## About this exercise
Keep every line in which "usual" occurs and drop the rest of the data.

## Dataset extract

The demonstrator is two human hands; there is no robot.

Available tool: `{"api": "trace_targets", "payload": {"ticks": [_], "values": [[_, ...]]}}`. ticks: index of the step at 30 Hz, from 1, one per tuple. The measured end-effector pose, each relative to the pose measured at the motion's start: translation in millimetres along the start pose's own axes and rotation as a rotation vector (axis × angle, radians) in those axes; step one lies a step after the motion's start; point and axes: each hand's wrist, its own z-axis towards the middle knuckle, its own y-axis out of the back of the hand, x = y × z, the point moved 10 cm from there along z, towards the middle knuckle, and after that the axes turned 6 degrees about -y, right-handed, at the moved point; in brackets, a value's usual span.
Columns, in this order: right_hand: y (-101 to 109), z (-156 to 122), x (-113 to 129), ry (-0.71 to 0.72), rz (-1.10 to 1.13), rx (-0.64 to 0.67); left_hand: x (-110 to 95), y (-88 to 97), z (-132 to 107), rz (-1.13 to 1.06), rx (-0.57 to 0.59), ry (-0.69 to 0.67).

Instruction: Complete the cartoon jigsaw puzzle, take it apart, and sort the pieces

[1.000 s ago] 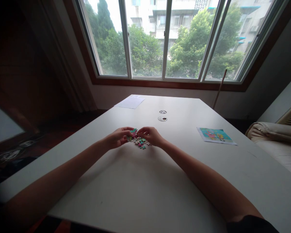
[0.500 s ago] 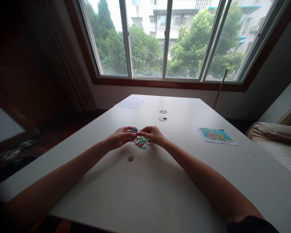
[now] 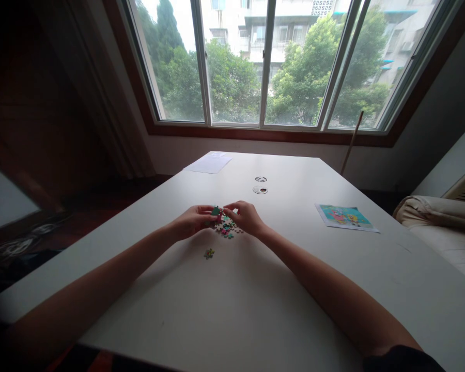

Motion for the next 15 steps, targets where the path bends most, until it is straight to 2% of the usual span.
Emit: {"api": "trace_targets", "payload": {"ticks": [5, 9, 15], "values": [[-12, 2, -5, -0.044, 0.089, 0.064, -1, -7.5, -1, 0.107, 0.07, -0.033], [-9, 3, -8, -0.056, 0.133, 0.056, -2, -3.0, 0, 0.043, 0.025, -0.036], [1, 1, 2, 0.014, -0.007, -0.022, 2, 10.1, 3, -0.029, -0.077, -0.011]]}}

## Answer box
Available tool: `{"api": "trace_targets", "payload": {"ticks": [_], "values": [[_, ...]]}}`. ticks: index of the step at 30 Hz, from 1, one per tuple. The measured end-effector pose, each relative to the pose measured at the motion's start: translation in millimetres along the start pose's own axes and rotation as a rotation vector (axis × angle, radians) in those axes; step one lies a step after the motion's start; point and axes: each hand's wrist, its own z-axis towards the middle knuckle, its own y-axis out of the back of the hand, x = y × z, the point moved 10 cm from there along z, towards the middle knuckle, and after that the axes turned 6 degrees about -y, right-handed, at the moved point; in brackets, a value's usual span.
Motion for the next 15 steps, targets where the path bends most, until it is straight to 2% of the usual span.

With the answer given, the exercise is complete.